Prompt: Somewhere below are a line with "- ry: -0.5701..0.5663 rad" and a later line with "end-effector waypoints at". Output exactly those lines and all lines between them.

Data extracts:
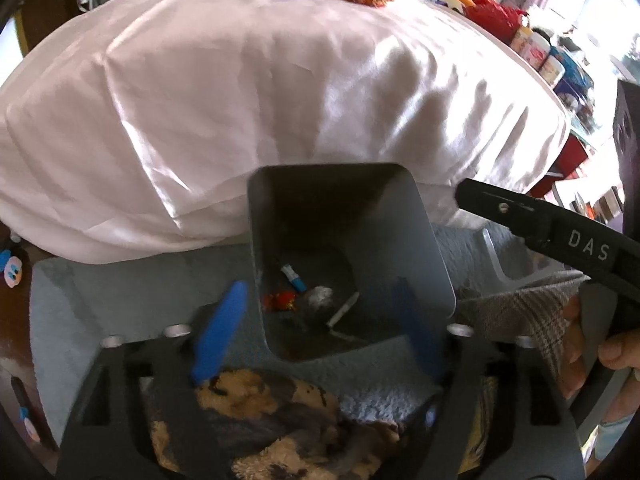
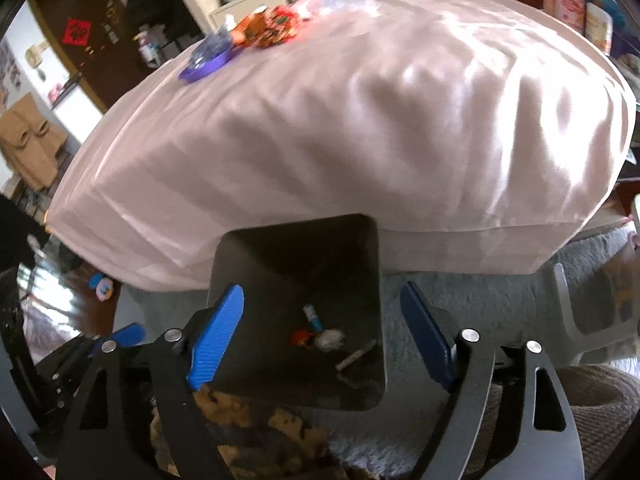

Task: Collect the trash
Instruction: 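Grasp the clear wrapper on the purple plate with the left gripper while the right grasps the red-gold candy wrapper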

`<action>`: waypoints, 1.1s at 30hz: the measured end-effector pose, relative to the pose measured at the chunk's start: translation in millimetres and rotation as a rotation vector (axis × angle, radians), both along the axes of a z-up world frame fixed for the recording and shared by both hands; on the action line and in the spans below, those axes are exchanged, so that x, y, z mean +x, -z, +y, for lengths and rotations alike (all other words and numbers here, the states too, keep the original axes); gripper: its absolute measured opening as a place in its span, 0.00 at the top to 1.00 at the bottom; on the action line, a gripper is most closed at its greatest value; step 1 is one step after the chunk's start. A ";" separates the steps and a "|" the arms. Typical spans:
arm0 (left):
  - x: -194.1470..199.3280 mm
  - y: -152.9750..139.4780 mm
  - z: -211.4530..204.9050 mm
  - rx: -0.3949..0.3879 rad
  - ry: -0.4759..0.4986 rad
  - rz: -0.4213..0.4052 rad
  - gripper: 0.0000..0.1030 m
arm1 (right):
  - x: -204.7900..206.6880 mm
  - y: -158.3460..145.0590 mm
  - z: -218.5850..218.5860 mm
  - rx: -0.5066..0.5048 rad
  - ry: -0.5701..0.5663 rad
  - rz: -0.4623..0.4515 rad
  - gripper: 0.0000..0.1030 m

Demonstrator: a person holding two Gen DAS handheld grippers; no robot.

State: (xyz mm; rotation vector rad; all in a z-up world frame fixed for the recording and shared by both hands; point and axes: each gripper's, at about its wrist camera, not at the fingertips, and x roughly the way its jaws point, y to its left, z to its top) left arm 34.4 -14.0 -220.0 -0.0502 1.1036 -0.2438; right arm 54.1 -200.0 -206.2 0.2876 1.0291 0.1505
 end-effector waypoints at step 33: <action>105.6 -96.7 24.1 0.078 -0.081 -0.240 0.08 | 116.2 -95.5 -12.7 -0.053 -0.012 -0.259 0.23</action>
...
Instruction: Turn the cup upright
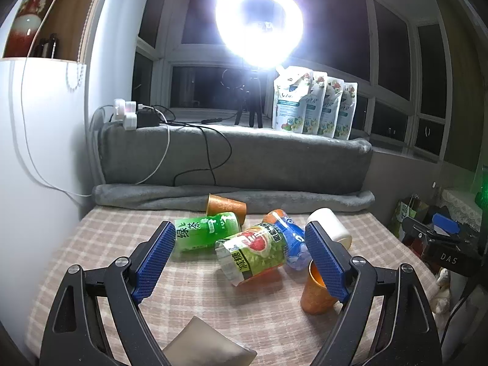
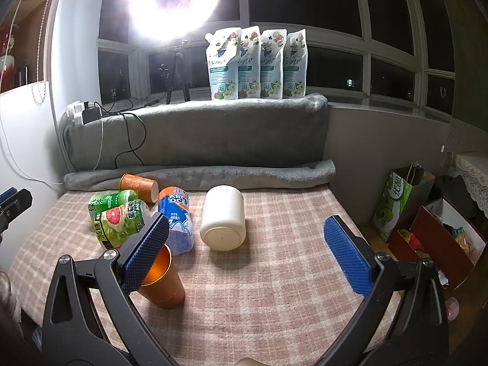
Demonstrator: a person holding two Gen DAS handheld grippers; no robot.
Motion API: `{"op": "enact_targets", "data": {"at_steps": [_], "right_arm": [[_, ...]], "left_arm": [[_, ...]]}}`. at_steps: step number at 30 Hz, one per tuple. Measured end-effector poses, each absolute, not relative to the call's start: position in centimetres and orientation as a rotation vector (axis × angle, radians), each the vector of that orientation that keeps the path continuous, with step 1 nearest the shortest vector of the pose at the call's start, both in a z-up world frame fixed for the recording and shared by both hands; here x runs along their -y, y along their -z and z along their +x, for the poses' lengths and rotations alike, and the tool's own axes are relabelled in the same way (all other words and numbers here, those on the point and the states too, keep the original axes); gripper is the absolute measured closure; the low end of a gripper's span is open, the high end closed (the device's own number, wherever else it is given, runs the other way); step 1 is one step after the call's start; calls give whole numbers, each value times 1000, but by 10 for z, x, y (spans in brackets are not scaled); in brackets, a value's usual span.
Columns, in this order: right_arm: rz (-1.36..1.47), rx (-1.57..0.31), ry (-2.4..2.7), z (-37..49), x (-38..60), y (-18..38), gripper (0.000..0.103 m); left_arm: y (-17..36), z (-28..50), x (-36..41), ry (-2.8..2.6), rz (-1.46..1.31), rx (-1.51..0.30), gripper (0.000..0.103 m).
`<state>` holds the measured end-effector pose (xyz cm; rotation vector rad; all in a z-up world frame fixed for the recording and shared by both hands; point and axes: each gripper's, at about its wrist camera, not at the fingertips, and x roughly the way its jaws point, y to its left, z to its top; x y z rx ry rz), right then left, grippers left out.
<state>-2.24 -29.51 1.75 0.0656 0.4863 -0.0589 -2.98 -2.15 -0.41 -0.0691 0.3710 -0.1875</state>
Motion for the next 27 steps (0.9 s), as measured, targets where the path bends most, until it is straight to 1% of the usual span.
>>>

Exercise output:
  - ry: -0.5701..0.5663 rad
  - rz: -0.4623..0.4515 rad
  - gripper: 0.0000..0.1030 m

Demonstrator: a person holding two Gen DAS handheld grippers; no robot.

State: (xyz mm; rotation vector rad; all in a z-up world frame fixed for the recording and shared by both hands; point and axes: each gripper's, at about its wrist camera, not at the fingertips, and x roughly the way its jaws point, y to its left, z to its top) left arm 34.4 -14.0 -220.0 -0.0502 1.1036 -0.2438; right arm 54.1 -200.0 -206.2 0.2876 1.0291 0.1505
 end-effector waypoints at step 33: <action>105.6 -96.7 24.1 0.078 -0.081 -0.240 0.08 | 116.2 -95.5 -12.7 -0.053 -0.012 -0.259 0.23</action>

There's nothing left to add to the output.